TASK DETAILS » Give back, exactly as written, the lines from the beginning of the listing through the one that contains "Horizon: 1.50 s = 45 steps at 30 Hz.".

SUPPLIED MATERIAL »
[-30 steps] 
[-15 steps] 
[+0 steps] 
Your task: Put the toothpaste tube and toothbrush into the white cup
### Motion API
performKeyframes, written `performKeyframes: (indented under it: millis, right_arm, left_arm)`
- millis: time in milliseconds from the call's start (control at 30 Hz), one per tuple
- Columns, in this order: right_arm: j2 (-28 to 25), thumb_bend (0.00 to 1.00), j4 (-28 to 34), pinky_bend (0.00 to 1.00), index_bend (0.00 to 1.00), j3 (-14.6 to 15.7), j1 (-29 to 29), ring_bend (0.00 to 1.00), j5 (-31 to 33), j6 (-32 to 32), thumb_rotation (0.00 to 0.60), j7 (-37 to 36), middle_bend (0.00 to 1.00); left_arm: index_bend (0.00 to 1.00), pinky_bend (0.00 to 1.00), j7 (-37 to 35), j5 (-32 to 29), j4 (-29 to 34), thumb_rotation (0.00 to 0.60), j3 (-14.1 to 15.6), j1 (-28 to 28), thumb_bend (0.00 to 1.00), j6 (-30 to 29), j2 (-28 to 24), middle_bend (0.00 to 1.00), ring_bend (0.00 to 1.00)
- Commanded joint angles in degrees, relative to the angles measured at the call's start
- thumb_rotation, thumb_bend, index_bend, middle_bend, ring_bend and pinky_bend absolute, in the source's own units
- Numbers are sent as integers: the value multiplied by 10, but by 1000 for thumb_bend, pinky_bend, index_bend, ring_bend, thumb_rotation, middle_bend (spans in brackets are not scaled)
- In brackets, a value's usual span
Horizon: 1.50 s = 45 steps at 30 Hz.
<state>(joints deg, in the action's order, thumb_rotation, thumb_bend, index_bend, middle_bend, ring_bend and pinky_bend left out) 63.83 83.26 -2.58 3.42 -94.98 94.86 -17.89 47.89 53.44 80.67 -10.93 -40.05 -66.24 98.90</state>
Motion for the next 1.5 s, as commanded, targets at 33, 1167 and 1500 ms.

ANSWER AREA »
[-30 steps] 
[-15 steps] 
[+0 steps] 
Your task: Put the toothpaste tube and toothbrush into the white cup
### Motion API
performKeyframes, written `performKeyframes: (indented under it: millis, right_arm, left_arm)`
- millis: time in milliseconds from the call's start (control at 30 Hz), one per tuple
- Columns, in this order: right_arm: j2 (-28 to 25), thumb_bend (0.00 to 1.00), j4 (-28 to 34), pinky_bend (0.00 to 1.00), index_bend (0.00 to 1.00), j3 (-14.6 to 15.7), j1 (-29 to 29), ring_bend (0.00 to 1.00), j5 (-31 to 33), j6 (-32 to 32), thumb_rotation (0.00 to 0.60), j7 (-37 to 36), middle_bend (0.00 to 1.00); left_arm: index_bend (0.00 to 1.00), pinky_bend (0.00 to 1.00), j7 (-37 to 35), j5 (-32 to 29), j4 (-29 to 34), thumb_rotation (0.00 to 0.60), j3 (-14.1 to 15.6), j1 (-28 to 28), thumb_bend (0.00 to 1.00), j6 (-30 to 29), j2 (-28 to 24), middle_bend (0.00 to 1.00), ring_bend (0.00 to 1.00)
- Commanded joint angles in degrees, relative to the angles measured at the call's start
- thumb_rotation, thumb_bend, index_bend, middle_bend, ring_bend and pinky_bend absolute, in the source's own units
- Numbers are sent as integers: the value multiplied by 10, but by 1000 for thumb_bend, pinky_bend, index_bend, ring_bend, thumb_rotation, middle_bend (spans in brackets are not scaled)
- In brackets, a value's usual span
Horizon: 1.50 s = 45 steps at 30 Hz.

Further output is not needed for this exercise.